Mai mendekat hingga di ambang pintu. Dia tidak sanggup masuk ke dalam karena kepulan asapnya yang belum hilang.
Baunya bukan bau terbakar, melainkan bau manis seperti obat bius khusus yang pernah dia cium sewaktu di sekolah. Dia menutup hidungnya sembari mengibaskan udara.
Axel tidak melihat siapapun ada di rumah. Berkat asap putih ini, penciuman dan instingnya memang benar-benar tumpul. Dia sama sekali tidak tahu kalau ternyata ibu, kakak, orangtua Mai dan para adiknya sudah mengungsi ke rumah sebelah.
"Dimana kalian?" Dia kebingungan, tak melihat siapapun walau asap sudah mulai pudar. "IBUU!"
Mai terbatuk-batuk sehingga turun dari teras. Bertepatan dengan itu, seorang laki-laki yang bertopeng anti gas beracun tampak mendekat, dan langsung membungkam mulut dan hidungnya dengan sarung tangan tebal yang telah dibasahi oleh obat bius.
"Ah!" Dia sempat memberontak. Tetapi sayangnya, hanya dalam hitungan detik, tubuhnya mulai lemas, dan tidak sadarkan diri lagi.
Ia digendong oleh sosok asing tersebut. Setelah itu, dia melarikan diri dengan pergi lewat gang-gang sempit di area rumah yang masih kosong tak berpenghuni.
Aksinya itu mulus karena sebagian saksi mata yang ada di sekitar situ sudah tergeletak di jalanan, pingsan semuanya akibat racun udara yang tidak berwujud ini.
Jaxen sempat keluar dari rumah tetangganya untuk melihat keadaan. Karena aroma ini pula, instingnya menjadi lemah. Tetapi, dia yakin sekali kalau bau Mai menghilang dalam sekejap dari wilayah perumahan ini.
Sembari mengusap hidungnya, dia bergumam, "Mai? Hilang?"
Karena khawatir, dia pun pulang untuk menemui adiknya.

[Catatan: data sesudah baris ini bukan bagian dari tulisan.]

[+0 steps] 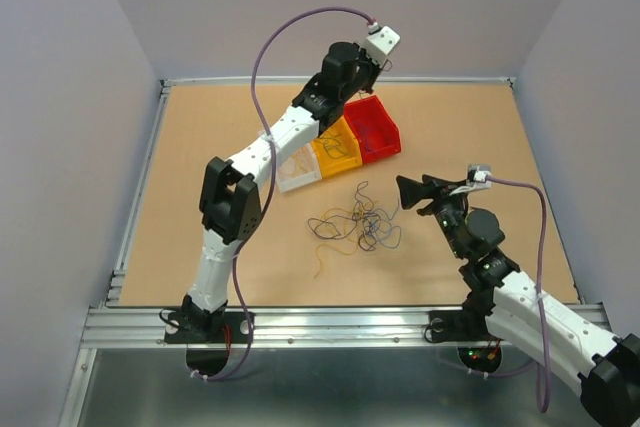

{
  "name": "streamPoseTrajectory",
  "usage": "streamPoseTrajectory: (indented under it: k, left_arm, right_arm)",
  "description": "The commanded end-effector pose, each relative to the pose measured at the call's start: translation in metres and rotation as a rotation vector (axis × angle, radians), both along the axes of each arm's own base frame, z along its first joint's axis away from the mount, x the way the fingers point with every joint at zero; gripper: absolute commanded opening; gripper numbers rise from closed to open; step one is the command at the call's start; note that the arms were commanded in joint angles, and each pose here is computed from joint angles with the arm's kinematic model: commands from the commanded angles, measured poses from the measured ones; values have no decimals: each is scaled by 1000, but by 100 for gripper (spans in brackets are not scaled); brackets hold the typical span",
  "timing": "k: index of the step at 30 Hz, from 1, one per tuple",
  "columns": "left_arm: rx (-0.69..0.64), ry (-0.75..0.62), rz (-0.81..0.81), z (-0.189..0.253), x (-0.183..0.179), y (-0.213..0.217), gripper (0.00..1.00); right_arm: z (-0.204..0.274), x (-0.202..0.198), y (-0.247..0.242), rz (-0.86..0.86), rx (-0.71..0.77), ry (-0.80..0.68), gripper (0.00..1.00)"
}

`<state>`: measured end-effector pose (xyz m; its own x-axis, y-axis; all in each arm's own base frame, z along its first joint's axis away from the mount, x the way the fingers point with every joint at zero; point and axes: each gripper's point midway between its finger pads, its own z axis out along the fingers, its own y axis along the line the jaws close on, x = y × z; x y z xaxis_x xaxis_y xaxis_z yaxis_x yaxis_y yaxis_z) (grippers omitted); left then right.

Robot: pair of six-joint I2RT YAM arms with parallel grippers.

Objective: Untangle the cables

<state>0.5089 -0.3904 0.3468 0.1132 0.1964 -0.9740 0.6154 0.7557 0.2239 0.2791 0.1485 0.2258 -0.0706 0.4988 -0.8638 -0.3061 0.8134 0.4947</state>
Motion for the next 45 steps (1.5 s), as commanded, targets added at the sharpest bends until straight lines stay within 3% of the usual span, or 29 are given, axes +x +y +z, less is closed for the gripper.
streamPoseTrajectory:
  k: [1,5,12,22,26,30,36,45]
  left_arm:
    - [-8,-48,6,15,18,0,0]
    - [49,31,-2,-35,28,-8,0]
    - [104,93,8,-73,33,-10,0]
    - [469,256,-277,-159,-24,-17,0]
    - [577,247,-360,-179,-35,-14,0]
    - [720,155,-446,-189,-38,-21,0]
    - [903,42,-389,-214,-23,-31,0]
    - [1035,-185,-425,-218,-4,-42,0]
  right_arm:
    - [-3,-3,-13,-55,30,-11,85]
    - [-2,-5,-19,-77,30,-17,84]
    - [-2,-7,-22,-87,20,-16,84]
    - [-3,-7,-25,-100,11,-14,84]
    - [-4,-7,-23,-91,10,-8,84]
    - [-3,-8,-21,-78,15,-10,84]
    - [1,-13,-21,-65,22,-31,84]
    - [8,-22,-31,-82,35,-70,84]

Bertepatan dengan datangnya Jaxen ke rumah, Axel juga keluar dari dalam dengan kondisi batuk-batuk serta pandangan buram. Efek racun udara di dalam tubuhnya sudah mulai bekerja. Kalau saja dia manusia biasa, sudah sejak awal sudah pingsan.
"Mai, gawat, aku gak bisa nyium apa-apa," ucapnya begitu sampai di teras. Dia menyambar tangan Jaxen yang memang sudah ada di teras, sama sekali tidak mengira kalau itu bukan Mai. "Kita harus cari Ibu dan yang lain."
"Hei, hei ..." Jaxen kaget saat ditarik turun dari teras, hendak dibawa kabur. "Lihat siapa ini!"
"Pantesan tanganmu kasar! Mana Mai?" bentak Axel menghempaskan tangan kakaknya itu. Pandangannya sudah agak mendingan, tetapi kemampuan mencium masih buruk. Alhasil, dia berulang kali mengusap hidung.
"Kalian 'kan bersama dari tadi!" balas Jaxen berkonsentrasi melihat ke berbagai arah. Pandangannya terfokus ke arah salah satu gang sempit di rumah seberang. "Baunya kayak kesana ... tapi ngilang sekarang, ini jelas bukan kecepatan kaki manusia."
Wajah Axel mendadak pucat. Dia hanya meninggalkan Mai tidak sampai tiga menit, dan kini tahu-tahu sekarang hilang. rasanya kehilangan belahan jiwa memang terasa bak kehilangan setengah napas. "Mai ilang lagi? Bercanda, kan? Dia tadi ... "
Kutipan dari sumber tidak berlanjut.